Beyond the proposal to end mandatory primaries, the bill outlines a series of measures intended to tighten the regulatory framework around political organizations and electoral procedures. It calls for stricter requirements for parties and candidates, moves to standardize the format of ballots, and steps to increase transparency both in electoral processes and in the financing that supports them.
A prominent feature of the 29-page draft is a set of prohibitions on certain sources of political party funding. The bill enumerates bans on funds that come from anonymous donations, from entities or individuals linked to gambling operations, from foreign public entities, and from other sources listed in the text. These provisions are presented as part of a broader push to make party financing more transparent.
The draft was described as ready to be submitted to the legislature; Milei had said he would send the bill to Congress on Wednesday. The document’s scope encompasses both administrative changes - such as standardized ballots - and substantive restrictions on how parties may be financed and how candidates qualify to run.
Supporters of the changes, as framed in the draft, present them as efforts to streamline the political system and curb opaque financing practices.

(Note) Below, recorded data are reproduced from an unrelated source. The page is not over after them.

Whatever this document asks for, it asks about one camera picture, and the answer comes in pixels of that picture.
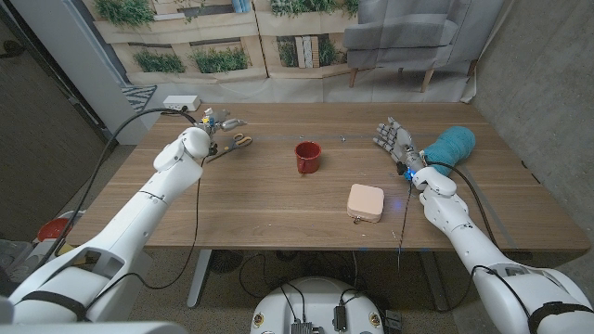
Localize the teal towel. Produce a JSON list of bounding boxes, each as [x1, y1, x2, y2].
[[420, 125, 477, 177]]

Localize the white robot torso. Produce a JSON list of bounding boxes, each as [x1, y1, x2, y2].
[[250, 276, 385, 334]]

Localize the black round floor fan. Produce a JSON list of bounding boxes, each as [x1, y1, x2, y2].
[[209, 250, 242, 275]]

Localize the metal table leg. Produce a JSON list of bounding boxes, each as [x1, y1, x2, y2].
[[420, 250, 449, 312], [187, 249, 213, 309]]

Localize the pink jewelry box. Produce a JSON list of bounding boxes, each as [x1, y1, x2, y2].
[[346, 183, 385, 225]]

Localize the grey scissors with yellow handles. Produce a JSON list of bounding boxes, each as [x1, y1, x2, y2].
[[206, 133, 254, 163]]

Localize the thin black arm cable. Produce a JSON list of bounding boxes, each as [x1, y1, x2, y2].
[[396, 183, 414, 275], [85, 155, 208, 312]]

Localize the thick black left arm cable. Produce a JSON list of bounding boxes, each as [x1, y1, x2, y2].
[[34, 107, 199, 275]]

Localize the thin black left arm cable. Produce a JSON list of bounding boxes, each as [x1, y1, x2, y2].
[[85, 155, 208, 312]]

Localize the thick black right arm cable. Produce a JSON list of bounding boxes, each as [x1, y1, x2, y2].
[[425, 161, 533, 321]]

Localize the white power strip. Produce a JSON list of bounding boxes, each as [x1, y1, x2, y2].
[[162, 95, 202, 113]]

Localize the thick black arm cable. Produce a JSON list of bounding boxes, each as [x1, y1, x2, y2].
[[425, 161, 533, 321], [34, 107, 199, 275]]

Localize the red enamel cup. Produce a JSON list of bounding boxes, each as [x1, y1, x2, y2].
[[294, 140, 323, 175]]

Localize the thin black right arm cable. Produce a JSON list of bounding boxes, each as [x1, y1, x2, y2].
[[396, 183, 414, 275]]

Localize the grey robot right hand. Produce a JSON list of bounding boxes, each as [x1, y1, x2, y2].
[[373, 116, 426, 173]]

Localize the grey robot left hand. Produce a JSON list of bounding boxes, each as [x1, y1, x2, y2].
[[200, 109, 248, 136]]

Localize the red bowl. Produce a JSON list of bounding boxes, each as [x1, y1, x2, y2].
[[36, 217, 73, 243]]

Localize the printed room backdrop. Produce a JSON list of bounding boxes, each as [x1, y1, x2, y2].
[[81, 0, 507, 104]]

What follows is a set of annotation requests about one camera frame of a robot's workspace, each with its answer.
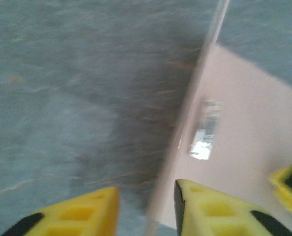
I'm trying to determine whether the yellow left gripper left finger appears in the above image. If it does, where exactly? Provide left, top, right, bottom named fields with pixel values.
left=0, top=186, right=120, bottom=236

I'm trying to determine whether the brown paper folder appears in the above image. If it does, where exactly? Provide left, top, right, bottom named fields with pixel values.
left=143, top=0, right=292, bottom=233

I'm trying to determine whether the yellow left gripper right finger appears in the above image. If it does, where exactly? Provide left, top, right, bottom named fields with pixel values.
left=174, top=178, right=292, bottom=236

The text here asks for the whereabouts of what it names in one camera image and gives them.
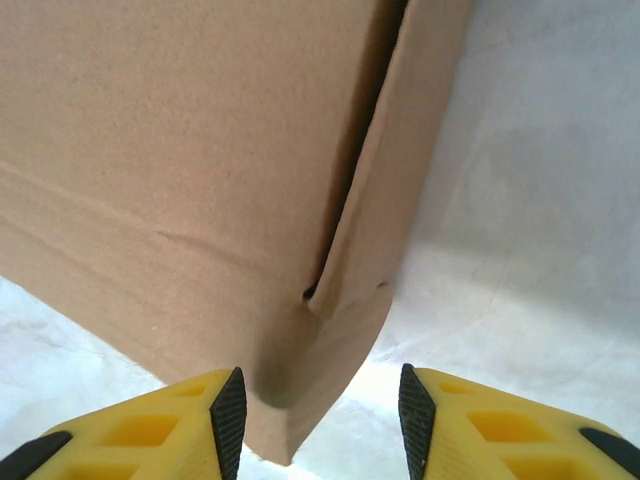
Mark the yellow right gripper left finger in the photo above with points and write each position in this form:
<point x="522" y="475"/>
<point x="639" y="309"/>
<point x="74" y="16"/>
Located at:
<point x="190" y="450"/>

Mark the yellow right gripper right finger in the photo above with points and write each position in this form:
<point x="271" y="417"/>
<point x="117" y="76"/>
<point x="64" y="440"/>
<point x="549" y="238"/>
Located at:
<point x="460" y="450"/>

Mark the brown cardboard paper box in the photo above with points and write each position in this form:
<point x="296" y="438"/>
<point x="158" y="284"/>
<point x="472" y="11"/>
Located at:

Critics of PASO, cited in the discussion of the reform, argue the mandatory primaries function more as an expensive opinion poll than as an essential candidate-selection tool. The draft explicitly links the PASO controversy to the decision to propose its elimination.
The proposal addresses technical and financial aspects of elections in a single package rather than as isolated adjustments. By setting prohibitions on particular funding sources and tightening candidate and party criteria while also standardizing ballots, the draft aims to reshape multiple elements of Argentina's electoral framework in one legislative initiative.
The next step indicated in the draft is formal presentation to Congress for debate and potential approval. The document itself specifies the types of funding it would bar and the administrative changes it seeks to impose, but does not include language or timelines beyond the stated plan to transmit the bill to the legislature.